• WHAT YOU ARE ASKED TO DO: The required output is all lines below that contain the word "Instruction".

___ AVAILABLE DATA ___

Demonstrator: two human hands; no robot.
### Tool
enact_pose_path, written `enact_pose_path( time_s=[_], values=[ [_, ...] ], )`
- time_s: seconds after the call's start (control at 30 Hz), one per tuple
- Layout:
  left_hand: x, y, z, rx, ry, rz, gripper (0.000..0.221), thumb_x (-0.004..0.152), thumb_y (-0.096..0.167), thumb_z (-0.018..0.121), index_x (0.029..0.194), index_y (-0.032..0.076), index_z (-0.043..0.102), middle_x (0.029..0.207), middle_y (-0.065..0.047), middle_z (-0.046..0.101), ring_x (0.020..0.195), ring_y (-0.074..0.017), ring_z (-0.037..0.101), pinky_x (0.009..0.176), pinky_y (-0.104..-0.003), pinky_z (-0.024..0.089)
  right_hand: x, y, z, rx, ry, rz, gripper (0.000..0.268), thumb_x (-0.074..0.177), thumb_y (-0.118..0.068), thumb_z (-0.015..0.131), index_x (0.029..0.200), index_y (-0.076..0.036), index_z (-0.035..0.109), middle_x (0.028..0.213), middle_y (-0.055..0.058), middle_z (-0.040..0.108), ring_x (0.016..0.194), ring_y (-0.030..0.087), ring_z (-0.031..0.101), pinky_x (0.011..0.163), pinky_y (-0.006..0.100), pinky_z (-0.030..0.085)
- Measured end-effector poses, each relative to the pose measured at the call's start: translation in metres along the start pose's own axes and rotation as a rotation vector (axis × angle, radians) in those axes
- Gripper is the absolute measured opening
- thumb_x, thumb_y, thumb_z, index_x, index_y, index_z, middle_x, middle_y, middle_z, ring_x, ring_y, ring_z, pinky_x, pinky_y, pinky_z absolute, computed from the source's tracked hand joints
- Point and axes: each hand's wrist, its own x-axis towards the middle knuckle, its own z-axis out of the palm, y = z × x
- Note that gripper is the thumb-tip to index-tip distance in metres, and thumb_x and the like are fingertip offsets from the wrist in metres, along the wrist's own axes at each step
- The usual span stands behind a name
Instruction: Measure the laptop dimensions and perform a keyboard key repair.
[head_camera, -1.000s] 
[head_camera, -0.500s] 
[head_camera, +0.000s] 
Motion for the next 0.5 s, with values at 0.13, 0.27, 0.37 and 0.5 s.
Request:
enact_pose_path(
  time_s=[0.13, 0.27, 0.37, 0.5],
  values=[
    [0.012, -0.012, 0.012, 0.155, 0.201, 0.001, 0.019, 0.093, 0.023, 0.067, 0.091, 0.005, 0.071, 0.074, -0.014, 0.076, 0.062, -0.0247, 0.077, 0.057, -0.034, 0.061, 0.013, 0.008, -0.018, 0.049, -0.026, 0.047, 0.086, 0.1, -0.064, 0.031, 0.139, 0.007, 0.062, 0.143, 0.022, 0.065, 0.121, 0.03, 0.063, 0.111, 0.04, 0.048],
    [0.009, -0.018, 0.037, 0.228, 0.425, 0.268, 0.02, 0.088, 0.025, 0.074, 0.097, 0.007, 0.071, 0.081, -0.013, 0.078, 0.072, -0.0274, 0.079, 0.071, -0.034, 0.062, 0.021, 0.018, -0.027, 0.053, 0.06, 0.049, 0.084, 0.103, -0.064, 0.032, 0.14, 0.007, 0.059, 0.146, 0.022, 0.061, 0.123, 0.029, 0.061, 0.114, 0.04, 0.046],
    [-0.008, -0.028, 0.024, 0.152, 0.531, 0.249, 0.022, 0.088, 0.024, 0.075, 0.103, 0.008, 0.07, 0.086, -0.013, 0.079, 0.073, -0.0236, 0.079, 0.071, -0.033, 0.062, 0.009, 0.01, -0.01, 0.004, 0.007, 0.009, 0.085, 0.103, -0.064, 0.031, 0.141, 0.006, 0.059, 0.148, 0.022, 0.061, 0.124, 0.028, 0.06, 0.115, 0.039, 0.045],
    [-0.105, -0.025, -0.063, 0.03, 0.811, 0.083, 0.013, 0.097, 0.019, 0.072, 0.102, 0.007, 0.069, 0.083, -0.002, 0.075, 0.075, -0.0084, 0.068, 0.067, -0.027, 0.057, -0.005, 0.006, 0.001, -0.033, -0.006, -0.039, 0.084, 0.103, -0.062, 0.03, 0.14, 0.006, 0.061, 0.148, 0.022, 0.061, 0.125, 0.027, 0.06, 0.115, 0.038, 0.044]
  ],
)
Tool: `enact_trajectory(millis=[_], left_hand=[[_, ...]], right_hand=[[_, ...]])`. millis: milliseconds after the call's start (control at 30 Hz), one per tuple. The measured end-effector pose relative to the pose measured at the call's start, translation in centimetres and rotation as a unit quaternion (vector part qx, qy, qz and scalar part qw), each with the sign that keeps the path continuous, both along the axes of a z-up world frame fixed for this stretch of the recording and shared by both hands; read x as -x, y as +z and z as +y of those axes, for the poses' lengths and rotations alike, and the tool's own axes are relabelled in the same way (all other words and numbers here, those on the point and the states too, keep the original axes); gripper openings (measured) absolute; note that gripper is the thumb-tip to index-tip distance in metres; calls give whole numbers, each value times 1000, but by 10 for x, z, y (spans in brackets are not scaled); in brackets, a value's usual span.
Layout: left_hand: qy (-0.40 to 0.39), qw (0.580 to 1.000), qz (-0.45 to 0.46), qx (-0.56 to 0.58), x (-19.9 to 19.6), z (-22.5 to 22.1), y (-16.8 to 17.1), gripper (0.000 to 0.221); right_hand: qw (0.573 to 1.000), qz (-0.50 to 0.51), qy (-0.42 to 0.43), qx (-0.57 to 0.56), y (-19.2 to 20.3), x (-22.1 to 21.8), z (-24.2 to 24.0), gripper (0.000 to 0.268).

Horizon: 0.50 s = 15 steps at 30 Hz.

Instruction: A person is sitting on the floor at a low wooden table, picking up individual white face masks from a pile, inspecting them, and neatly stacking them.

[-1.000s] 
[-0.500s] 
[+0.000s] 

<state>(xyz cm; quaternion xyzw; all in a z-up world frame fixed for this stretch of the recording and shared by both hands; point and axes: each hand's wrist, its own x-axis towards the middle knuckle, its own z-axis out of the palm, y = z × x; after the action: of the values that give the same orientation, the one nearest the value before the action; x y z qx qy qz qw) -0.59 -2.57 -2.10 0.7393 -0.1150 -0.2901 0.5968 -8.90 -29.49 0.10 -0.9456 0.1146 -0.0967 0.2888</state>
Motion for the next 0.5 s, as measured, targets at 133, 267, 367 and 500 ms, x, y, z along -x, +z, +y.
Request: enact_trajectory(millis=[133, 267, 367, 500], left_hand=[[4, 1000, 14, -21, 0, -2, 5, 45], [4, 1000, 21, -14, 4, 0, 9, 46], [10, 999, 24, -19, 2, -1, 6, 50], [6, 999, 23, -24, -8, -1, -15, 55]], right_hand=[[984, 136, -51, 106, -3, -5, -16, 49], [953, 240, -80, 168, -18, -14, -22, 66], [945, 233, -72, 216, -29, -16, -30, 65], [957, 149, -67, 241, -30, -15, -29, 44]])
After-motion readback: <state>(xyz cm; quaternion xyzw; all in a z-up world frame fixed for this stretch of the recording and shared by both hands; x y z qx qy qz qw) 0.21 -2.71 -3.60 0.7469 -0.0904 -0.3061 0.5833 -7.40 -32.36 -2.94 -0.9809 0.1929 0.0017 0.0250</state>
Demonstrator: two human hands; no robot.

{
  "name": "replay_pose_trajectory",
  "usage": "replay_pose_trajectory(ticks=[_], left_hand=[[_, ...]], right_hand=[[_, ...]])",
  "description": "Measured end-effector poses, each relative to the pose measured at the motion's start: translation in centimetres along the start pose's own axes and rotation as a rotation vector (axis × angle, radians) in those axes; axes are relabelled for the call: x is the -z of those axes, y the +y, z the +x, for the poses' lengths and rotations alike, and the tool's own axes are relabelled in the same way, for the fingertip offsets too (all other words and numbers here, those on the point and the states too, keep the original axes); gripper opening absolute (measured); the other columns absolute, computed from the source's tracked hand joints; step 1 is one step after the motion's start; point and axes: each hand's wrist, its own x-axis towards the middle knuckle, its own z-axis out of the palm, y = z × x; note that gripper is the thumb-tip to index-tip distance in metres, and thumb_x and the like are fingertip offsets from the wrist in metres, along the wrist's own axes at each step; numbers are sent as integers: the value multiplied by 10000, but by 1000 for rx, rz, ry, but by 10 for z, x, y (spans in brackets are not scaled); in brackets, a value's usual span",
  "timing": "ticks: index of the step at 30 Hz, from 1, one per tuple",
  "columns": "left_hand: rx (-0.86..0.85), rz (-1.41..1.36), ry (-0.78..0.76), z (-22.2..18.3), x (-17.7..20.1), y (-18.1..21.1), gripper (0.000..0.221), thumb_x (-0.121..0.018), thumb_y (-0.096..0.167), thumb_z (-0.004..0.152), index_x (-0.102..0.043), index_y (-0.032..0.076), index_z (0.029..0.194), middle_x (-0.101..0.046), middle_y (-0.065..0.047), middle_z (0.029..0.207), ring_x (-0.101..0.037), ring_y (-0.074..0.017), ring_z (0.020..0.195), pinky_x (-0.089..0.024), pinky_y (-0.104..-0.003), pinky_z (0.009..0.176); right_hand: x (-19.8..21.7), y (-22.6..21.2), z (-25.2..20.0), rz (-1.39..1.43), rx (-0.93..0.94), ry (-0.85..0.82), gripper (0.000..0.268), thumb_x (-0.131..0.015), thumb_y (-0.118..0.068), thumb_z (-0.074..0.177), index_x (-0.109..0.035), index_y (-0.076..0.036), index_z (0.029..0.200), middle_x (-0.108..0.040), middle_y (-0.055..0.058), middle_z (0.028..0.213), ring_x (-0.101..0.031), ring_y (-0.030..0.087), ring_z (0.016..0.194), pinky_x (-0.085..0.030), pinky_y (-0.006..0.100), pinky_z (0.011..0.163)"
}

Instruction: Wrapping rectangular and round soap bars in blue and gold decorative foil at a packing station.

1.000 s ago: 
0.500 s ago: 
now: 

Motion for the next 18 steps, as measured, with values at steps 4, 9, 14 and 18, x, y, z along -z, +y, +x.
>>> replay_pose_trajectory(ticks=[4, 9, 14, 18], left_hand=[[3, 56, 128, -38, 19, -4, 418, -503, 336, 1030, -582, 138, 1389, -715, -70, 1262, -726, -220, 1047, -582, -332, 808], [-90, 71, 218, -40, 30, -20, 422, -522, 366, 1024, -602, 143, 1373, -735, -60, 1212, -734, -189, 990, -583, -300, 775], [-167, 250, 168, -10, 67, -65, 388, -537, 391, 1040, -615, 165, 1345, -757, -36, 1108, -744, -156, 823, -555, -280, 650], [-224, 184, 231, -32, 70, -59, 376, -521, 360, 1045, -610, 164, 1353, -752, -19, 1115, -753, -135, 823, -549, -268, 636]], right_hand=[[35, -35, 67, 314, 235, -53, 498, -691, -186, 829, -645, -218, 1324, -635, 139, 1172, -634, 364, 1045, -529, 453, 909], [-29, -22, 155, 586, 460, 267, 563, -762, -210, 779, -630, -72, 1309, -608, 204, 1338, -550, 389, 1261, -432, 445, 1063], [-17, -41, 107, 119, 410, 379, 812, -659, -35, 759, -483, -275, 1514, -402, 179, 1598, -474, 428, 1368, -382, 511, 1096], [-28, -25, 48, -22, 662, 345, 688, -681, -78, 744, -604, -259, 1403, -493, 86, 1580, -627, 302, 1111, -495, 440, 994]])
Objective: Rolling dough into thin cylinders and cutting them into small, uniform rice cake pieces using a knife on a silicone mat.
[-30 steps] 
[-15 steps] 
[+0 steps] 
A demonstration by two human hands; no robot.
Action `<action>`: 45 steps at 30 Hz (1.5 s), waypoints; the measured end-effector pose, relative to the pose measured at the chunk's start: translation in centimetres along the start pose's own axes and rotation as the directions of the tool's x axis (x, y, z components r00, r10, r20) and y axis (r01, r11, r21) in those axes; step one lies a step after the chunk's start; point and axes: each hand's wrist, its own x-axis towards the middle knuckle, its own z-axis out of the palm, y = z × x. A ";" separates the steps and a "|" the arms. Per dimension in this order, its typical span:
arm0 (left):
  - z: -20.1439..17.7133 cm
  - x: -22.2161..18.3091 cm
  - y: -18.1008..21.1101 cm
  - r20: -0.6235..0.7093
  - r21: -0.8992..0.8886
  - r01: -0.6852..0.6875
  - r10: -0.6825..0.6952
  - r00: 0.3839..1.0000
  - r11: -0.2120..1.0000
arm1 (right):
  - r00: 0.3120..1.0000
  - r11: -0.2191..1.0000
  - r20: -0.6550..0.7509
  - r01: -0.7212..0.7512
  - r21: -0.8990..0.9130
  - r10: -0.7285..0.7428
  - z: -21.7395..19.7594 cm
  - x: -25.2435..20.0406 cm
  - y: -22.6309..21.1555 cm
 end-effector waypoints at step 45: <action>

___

• TASK SOLUTION:
Instruction: Measure the laptop dimensions and perform a keyboard key repair.
Instruction: A person is sitting on the floor at a low wooden table, picking up individual white face masks from a pile, inspecting them, and neatly stacking them.
Instruction: Wrapping rectangular and round soap bars in blue and gold decorative foil at a packing station.

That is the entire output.